In caves in Lascaux, France, magnificent artworks were discovered from 17,300 years ago. Cuneiform clay tablets written over 5,000 years ago are still readable today (if you happen to know Akkadian, Eblaite, Elamite, Hattic, Hittite, Hurrian, Luwian, Sumerian, Urartian, or Old Persian). Egyptian hieroglyphic writing was more or less contemporary with cuneiform and papyrus manuscripts dating from about 4,600 years ago have survived. The Greeks and the Romans carved letters in stone and these are still eminently readable over 2,000 years later.
Vellum and parchment manuscripts dating to 4,400 years ago still exist, albeit in fragmentary form. On the other hand, illuminated manuscripts on parchment or vellum dating from 1000 A.D. are still magnificent in appearance and eminently readable if one is familiar with the Latin or Greek of the period and the stylized penmanship of the age.
This is indeed an important issue. However, the volumes make everything difficult.
In the old times, production in contemporary media was expensive, difficult, and hence the volume was low. This also translated to only truly valuable information being stored in the media. Conversely, everything put into the media became valuable. The digital media today is cheap, indiscriminate, and voluminous. This automatically reduces its value!
We can only create alternate (and perhaps expensive) channels to preserve information and artifacts that are truly valuable. The medium of choice may well be stones, baked clay, or copper plates!
P J Narayanan
IIIT, Hyderabad
A very important issue. The motion picture and television industries have lost untold numbers of movies and shows due to the decay or loss of old film. There are efforts to preserve the content of old films, but they struggle to keep up with rate at which this visual trove is decaying. It's the essence of preserving our art, culture, and history. While there are gaziggabytes of electronic information to preserve, advancing text and pictographic analysis technologies will make them accessible to future genmerations.
Long Tien Nguyen and Alan Kay had a paper in Onward! 2015 about an approach to this problem - The Cuneiform Tablets of 2015. It is in the Digital Library (http://dl.acm.org/citation.cfm?id=2814250) and a preprint is on the Viewpoints Research Institute site (http://www.vpri.org/pdf/tr2015004_cuneiform.pdf).
Richard P. Gabriel
IBM Research
Like the White Album, as noted in Men in Black, if its important, it will be transcribed to the next generation of popular media. Do we really need Napiers Bones or a working slide rule? Have you seen a copy of the CRC Standard Mathematical Tables and Formulae recently, much less used one?
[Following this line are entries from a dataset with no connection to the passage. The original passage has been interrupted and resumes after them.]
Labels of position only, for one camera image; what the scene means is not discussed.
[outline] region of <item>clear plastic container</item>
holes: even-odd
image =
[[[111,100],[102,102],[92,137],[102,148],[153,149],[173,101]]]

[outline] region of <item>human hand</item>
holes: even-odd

Yes, I have containers full of 8 floppies and towers of 3 diskettes I can no longer access (as is the case with most 8 track tape owners), but then there is nothing on them I dont have on my current terabyte drive. And yet, we are currently reading the contents of charred manuscripts without opening them.
So not to worry just yet. My 60 year old copy of Robert Heinlein's Double Star, albeit a bit brown around the edges, using my newly installed cataract lens, is still readable. Youre welcome to borrow it.
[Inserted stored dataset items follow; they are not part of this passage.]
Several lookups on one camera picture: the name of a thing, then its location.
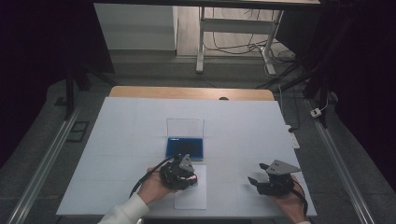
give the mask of human hand
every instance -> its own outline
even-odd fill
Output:
[[[149,204],[160,200],[166,194],[176,192],[176,190],[171,190],[163,185],[161,181],[161,177],[158,171],[154,171],[152,175],[143,182],[140,190],[137,192],[137,195],[145,202],[145,204]]]
[[[295,181],[294,189],[304,196],[303,189],[297,184],[297,178],[292,175],[291,178]],[[272,199],[282,212],[292,221],[292,223],[299,223],[307,221],[304,215],[304,204],[299,197],[293,193],[289,193],[285,196],[268,196]]]

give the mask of white sleeve
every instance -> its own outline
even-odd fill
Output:
[[[126,203],[112,207],[99,224],[136,224],[148,211],[148,206],[134,193]]]

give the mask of white table
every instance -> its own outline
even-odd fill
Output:
[[[103,215],[125,202],[149,166],[164,159],[167,119],[204,119],[206,209],[175,209],[174,195],[146,217],[259,218],[282,216],[248,176],[265,179],[259,163],[299,166],[275,101],[214,101],[107,97],[57,215]],[[302,173],[309,208],[316,211]]]

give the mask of white wall
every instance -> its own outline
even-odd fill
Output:
[[[177,7],[94,6],[109,49],[177,48]]]

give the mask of table leg
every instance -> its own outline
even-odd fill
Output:
[[[283,11],[278,11],[277,15],[275,17],[275,20],[273,21],[273,25],[271,27],[271,31],[268,34],[268,39],[267,39],[267,43],[265,45],[264,48],[261,48],[262,51],[262,57],[264,58],[264,62],[265,62],[265,67],[267,68],[268,71],[268,75],[273,76],[276,74],[274,66],[271,62],[271,57],[269,55],[273,40],[275,38],[275,34],[277,31],[277,27],[279,25],[280,22],[280,18],[282,17],[282,13]]]
[[[205,25],[205,7],[201,7],[201,18],[199,21],[199,44],[197,53],[196,73],[204,72],[204,25]]]
While my instinct is to share in the lament that much of our modern media has a much shorter expected lifespan than the examples from antiquity, I must point out the obvious observer bias present. How many other types of media have been created during those ancient times that have since turned to dust? By definition, we can never know. We have no basis to assume that those forms which have survived constitute any significant portion of all media from the past.
One must wonder just how much loss has occurred since the dawn of time. We generate content at an alarmingly increasing rate. Are we losing content at an increasing rate? And is this measured in raw loss, or as a percentage?
That having been said, there are projects that exist today which at a minimum attempt to raise the level of discussion. One such example is The Long Now Foundation (http://longnow.org/). They write: "The Long Now Foundation hopes to provide a counterpoint to today's accelerating culture and help make long-term thinking more common. We hope to foster responsibility in the framework of the next 10,000 years." Whether they can succeed, only time will tell. Or not.